### Required work:
Omit every picture. Return all other data as it stands.
-- Opening Marker --
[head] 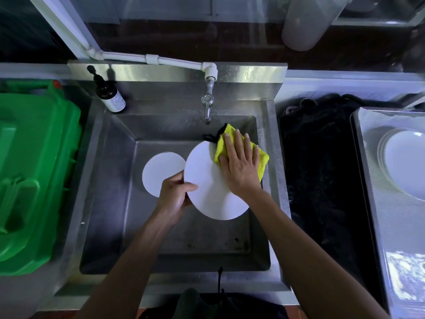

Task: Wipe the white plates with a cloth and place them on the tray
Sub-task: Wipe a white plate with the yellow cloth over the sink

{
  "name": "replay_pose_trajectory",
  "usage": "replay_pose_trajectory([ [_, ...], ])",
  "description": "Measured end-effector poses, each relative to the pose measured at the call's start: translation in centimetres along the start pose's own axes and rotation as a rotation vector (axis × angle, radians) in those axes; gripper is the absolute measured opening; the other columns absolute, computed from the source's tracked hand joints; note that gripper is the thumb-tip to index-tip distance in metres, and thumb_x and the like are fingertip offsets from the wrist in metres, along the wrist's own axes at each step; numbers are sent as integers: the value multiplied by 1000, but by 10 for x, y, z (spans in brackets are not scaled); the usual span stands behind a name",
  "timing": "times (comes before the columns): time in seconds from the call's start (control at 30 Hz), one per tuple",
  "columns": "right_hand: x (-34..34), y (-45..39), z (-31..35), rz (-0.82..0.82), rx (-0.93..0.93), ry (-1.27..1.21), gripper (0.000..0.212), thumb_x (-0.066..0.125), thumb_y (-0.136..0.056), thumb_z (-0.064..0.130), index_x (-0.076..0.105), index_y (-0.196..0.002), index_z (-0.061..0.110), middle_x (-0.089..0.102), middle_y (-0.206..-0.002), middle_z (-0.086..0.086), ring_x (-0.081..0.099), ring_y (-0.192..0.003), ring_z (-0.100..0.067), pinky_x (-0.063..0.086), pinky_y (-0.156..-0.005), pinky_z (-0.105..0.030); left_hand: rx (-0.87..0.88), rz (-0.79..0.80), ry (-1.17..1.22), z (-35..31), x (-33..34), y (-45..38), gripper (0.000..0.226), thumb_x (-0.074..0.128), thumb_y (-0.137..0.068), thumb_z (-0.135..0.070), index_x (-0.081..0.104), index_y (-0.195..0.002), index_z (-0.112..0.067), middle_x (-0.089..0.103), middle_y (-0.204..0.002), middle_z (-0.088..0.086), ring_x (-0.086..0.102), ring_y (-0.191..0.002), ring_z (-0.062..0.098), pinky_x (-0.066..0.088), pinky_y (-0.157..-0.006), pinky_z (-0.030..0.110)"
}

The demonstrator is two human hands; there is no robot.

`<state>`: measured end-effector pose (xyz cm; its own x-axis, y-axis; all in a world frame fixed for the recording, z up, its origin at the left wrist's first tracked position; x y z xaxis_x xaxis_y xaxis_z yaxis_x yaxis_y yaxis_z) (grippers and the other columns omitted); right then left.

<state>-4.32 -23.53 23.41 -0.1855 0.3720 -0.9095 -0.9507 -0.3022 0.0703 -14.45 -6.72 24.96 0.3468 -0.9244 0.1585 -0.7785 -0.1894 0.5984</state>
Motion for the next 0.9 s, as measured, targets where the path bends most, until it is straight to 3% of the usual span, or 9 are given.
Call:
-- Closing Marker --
### Written response:
[head] 

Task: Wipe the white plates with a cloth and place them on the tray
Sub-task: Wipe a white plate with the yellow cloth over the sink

{
  "name": "replay_pose_trajectory",
  "usage": "replay_pose_trajectory([ [_, ...], ])",
  "description": "Measured end-effector poses, each relative to the pose measured at the call's start: translation in centimetres along the start pose's own axes and rotation as a rotation vector (axis × angle, radians) in those axes; gripper is the absolute measured opening; the other columns absolute, computed from the source's tracked hand joints; note that gripper is the thumb-tip to index-tip distance in metres, and thumb_x and the like are fingertip offsets from the wrist in metres, along the wrist's own axes at each step; numbers are sent as integers: the value multiplied by 1000, but by 10 for x, y, z (spans in brackets are not scaled); the usual span stands behind a name",
  "timing": "times (comes before the columns): time in seconds from the call's start (control at 30 Hz), one per tuple",
  "columns": "right_hand: x (-34..34), y (-45..39), z (-31..35), rz (-0.82..0.82), rx (-0.93..0.93), ry (-1.27..1.21), gripper (0.000..0.212), thumb_x (-0.066..0.125), thumb_y (-0.136..0.056), thumb_z (-0.064..0.130), index_x (-0.076..0.105), index_y (-0.196..0.002), index_z (-0.061..0.110), middle_x (-0.089..0.102), middle_y (-0.206..-0.002), middle_z (-0.086..0.086), ring_x (-0.081..0.099), ring_y (-0.192..0.003), ring_z (-0.100..0.067), pinky_x (-0.063..0.086), pinky_y (-0.156..-0.005), pinky_z (-0.105..0.030); left_hand: rx (-0.87..0.88), rz (-0.79..0.80), ry (-1.17..1.22), z (-35..31), x (-33..34), y (-45..38), gripper (0.000..0.226), thumb_x (-0.074..0.128), thumb_y (-0.137..0.068), thumb_z (-0.135..0.070), index_x (-0.081..0.104), index_y (-0.195..0.002), index_z (-0.112..0.067), middle_x (-0.089..0.103), middle_y (-0.204..0.002), middle_z (-0.088..0.086), ring_x (-0.086..0.102), ring_y (-0.191..0.002), ring_z (-0.062..0.098), pinky_x (-0.066..0.088), pinky_y (-0.157..-0.006), pinky_z (-0.030..0.110)"
}

The demonstrator is two human hands; there is no robot.

`<state>`: measured end-effector pose (xyz cm; its own x-axis, y-axis; all in a world frame fixed for the recording, z up, its origin at the left wrist's first tracked position; x y z xaxis_x xaxis_y xaxis_z yaxis_x yaxis_y yaxis_z) (grippers and the other columns omitted); right then left.

<state>-4.32 -23.53 23.41 -0.1855 0.3720 -0.9095 -0.9507 -0.3022 0.0703 -14.45 -6.72 24.96 0.3468 -0.9244 0.1585 -0.7785 -0.1894 0.5984</state>
Motion for the next 0.9 s, as measured, targets where the path bends most, until it is straight to 3% of the usual span, or 9 are given.
Call:

With this output, the exercise is done.